Work task >>
Set down the data again exactly. Pictures are not part of the copy.

* * * * *

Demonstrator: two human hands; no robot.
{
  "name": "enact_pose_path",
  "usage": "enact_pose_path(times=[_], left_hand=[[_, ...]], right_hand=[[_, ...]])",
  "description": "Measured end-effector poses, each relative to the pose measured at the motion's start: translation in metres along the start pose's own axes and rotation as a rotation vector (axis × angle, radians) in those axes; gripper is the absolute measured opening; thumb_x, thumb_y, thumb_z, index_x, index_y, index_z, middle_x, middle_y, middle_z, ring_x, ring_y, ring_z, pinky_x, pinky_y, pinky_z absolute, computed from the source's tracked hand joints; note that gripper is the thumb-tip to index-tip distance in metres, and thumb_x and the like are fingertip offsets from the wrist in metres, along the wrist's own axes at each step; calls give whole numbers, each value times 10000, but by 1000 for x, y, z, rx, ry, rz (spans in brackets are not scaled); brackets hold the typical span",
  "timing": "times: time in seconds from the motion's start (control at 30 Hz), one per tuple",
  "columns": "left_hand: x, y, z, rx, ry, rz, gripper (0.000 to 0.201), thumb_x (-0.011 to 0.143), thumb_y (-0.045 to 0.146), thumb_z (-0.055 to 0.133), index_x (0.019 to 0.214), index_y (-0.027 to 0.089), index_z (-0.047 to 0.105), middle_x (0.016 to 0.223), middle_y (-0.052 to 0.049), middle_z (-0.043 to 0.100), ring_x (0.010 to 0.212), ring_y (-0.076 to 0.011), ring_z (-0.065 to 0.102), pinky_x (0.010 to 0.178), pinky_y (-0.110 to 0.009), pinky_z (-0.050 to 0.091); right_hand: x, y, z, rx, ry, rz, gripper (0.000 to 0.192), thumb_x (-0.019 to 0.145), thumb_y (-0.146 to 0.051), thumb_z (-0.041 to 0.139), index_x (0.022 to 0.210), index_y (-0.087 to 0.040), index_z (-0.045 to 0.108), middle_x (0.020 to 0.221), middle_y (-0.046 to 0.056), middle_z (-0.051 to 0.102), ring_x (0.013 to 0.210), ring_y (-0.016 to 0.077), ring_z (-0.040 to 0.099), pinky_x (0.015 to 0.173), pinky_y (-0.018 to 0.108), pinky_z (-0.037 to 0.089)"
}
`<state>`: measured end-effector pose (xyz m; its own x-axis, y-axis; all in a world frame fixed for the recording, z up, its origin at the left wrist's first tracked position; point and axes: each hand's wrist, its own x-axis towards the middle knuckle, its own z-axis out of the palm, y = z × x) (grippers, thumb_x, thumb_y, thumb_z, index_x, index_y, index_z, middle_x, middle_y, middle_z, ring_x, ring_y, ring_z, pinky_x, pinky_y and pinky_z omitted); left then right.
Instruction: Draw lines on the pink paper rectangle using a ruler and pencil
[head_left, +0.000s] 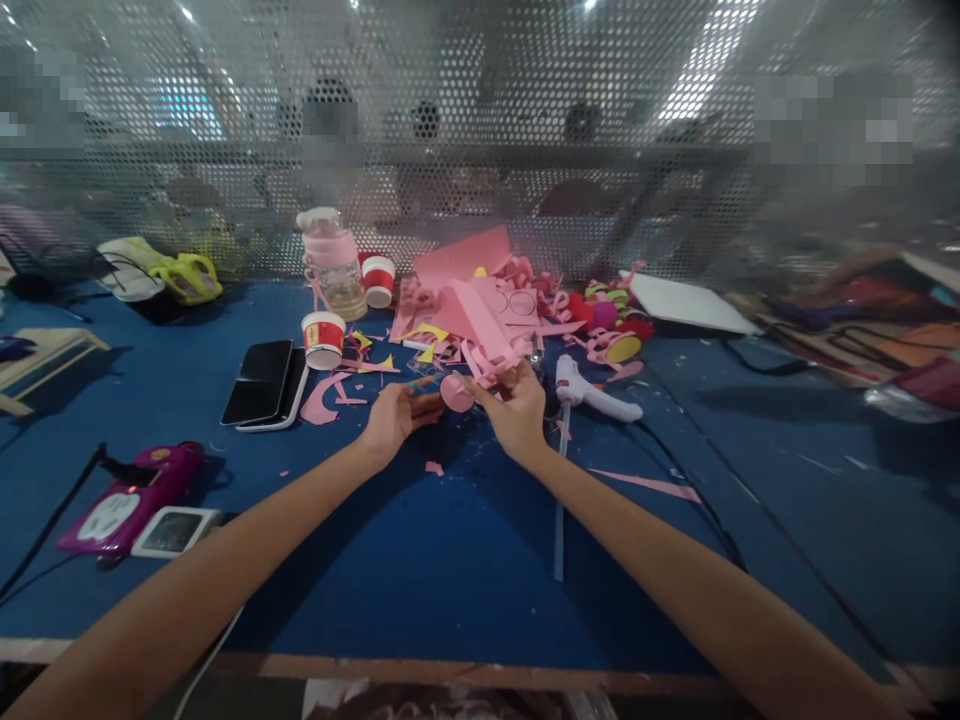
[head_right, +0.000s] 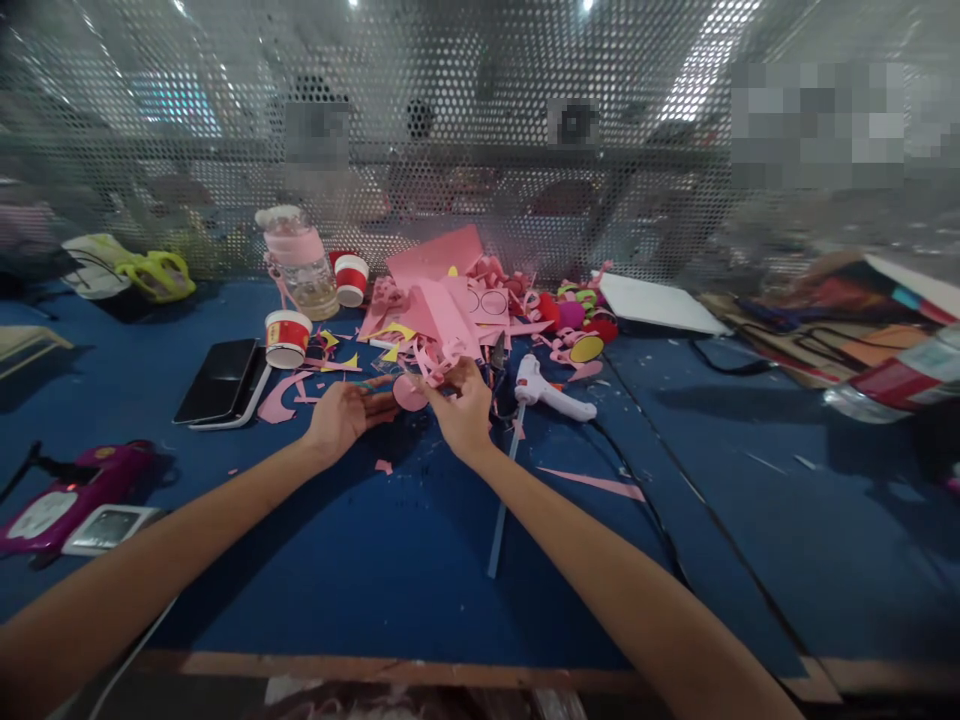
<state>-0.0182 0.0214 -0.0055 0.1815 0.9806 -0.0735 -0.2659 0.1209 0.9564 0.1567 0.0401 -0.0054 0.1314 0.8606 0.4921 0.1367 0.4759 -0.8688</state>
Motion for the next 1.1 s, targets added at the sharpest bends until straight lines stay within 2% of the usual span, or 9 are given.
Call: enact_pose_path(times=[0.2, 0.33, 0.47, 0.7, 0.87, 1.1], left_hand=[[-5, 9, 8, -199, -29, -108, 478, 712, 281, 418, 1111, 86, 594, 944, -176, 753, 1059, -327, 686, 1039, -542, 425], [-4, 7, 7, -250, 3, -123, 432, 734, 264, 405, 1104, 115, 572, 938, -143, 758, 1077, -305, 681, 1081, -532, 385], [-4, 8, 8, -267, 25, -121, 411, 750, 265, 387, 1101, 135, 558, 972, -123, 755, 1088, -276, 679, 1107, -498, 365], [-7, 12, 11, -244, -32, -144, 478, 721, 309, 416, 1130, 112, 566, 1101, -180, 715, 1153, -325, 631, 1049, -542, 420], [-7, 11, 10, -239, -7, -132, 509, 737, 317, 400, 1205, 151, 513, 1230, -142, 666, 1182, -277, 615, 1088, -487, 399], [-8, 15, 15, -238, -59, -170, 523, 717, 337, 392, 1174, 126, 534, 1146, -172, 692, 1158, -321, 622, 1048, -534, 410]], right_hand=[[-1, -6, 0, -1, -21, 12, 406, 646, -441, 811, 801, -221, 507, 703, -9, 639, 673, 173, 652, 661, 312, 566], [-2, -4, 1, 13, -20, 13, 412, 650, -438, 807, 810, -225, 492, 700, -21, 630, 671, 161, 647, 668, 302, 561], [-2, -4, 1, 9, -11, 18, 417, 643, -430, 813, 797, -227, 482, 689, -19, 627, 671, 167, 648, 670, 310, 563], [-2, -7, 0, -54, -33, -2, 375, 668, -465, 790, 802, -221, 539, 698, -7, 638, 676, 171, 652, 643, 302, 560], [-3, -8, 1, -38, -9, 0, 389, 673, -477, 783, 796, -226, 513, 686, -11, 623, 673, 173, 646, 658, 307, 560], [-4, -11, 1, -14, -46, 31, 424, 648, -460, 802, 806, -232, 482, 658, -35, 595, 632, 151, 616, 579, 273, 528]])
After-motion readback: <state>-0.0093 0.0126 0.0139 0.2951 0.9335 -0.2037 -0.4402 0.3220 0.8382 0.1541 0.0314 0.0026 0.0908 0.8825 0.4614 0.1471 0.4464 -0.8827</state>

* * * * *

Response to the exercise >>
Demonstrator: two human hands; no robot.
{
  "name": "enact_pose_path",
  "usage": "enact_pose_path(times=[_], left_hand=[[_, ...]], right_hand=[[_, ...]])",
  "description": "Measured end-effector poses, each relative to the pose measured at the motion's start: translation in metres along the start pose's own axes and rotation as a rotation vector (axis × angle, radians) in those axes; gripper is the absolute measured opening; thumb_x, thumb_y, thumb_z, index_x, index_y, index_z, middle_x, middle_y, middle_z, ring_x, ring_y, ring_z, pinky_x, pinky_y, pinky_z absolute, computed from the source's tracked hand joints; note that gripper is the thumb-tip to index-tip distance in metres, and thumb_x and the like are fingertip offsets from the wrist in metres, along the wrist's own axes at each step; calls give whole numbers, each value times 10000, but by 1000 for x, y, z, rx, ry, rz (spans in brackets are not scaled); brackets hold the typical span",
  "timing": "times: time in seconds from the motion's start (control at 30 Hz), one per tuple",
  "columns": "left_hand: x, y, z, rx, ry, rz, gripper (0.000 to 0.201), thumb_x (-0.011 to 0.143), thumb_y (-0.045 to 0.146), thumb_z (-0.055 to 0.133), index_x (0.019 to 0.214), index_y (-0.027 to 0.089), index_z (-0.047 to 0.105), middle_x (0.016 to 0.223), middle_y (-0.052 to 0.049), middle_z (-0.043 to 0.100), ring_x (0.010 to 0.212), ring_y (-0.076 to 0.011), ring_z (-0.065 to 0.102), pinky_x (0.010 to 0.178), pinky_y (-0.110 to 0.009), pinky_z (-0.050 to 0.091); right_hand: x, y, z, rx, ry, rz, gripper (0.000 to 0.192), thumb_x (-0.019 to 0.145), thumb_y (-0.146 to 0.051), thumb_z (-0.041 to 0.139), index_x (0.022 to 0.210), index_y (-0.087 to 0.040), index_z (-0.045 to 0.108), middle_x (0.020 to 0.221), middle_y (-0.046 to 0.056), middle_z (-0.051 to 0.102), ring_x (0.013 to 0.210), ring_y (-0.016 to 0.077), ring_z (-0.040 to 0.099), pinky_x (0.015 to 0.173), pinky_y (-0.018 to 0.108), pinky_z (-0.037 to 0.089)"
}
`<state>`: measured end-effector pose (xyz m; its own x-axis, y-axis; all in a world frame fixed for the recording, z up, its origin at the left wrist's first tracked position; point and axes: each hand's wrist, its own x-axis towards the middle knuckle, its own z-axis out of the palm, y = z × x) (grippers, thumb_x, thumb_y, thumb_z, index_x, index_y, index_z, middle_x, middle_y, middle_z, ring_x, ring_y, ring_z, pinky_x, pinky_y and pinky_z omitted); left then right.
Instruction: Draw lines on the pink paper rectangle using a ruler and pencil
[head_left, +0.000s] 
[head_right, +0.000s] 
<state>-0.0182 0.0214 -0.0055 0.1815 0.9806 -0.0735 -0.2659 0.1209 0.9564 0.1567 0.0401 -0.0054 0.1314 0.8606 0.4921 0.1367 0.4759 -0.8688</state>
Motion for the next 1.1 s, targets added at the sharpest bends until straight lines stay within 2% of the usual span, or 9 are given.
Call: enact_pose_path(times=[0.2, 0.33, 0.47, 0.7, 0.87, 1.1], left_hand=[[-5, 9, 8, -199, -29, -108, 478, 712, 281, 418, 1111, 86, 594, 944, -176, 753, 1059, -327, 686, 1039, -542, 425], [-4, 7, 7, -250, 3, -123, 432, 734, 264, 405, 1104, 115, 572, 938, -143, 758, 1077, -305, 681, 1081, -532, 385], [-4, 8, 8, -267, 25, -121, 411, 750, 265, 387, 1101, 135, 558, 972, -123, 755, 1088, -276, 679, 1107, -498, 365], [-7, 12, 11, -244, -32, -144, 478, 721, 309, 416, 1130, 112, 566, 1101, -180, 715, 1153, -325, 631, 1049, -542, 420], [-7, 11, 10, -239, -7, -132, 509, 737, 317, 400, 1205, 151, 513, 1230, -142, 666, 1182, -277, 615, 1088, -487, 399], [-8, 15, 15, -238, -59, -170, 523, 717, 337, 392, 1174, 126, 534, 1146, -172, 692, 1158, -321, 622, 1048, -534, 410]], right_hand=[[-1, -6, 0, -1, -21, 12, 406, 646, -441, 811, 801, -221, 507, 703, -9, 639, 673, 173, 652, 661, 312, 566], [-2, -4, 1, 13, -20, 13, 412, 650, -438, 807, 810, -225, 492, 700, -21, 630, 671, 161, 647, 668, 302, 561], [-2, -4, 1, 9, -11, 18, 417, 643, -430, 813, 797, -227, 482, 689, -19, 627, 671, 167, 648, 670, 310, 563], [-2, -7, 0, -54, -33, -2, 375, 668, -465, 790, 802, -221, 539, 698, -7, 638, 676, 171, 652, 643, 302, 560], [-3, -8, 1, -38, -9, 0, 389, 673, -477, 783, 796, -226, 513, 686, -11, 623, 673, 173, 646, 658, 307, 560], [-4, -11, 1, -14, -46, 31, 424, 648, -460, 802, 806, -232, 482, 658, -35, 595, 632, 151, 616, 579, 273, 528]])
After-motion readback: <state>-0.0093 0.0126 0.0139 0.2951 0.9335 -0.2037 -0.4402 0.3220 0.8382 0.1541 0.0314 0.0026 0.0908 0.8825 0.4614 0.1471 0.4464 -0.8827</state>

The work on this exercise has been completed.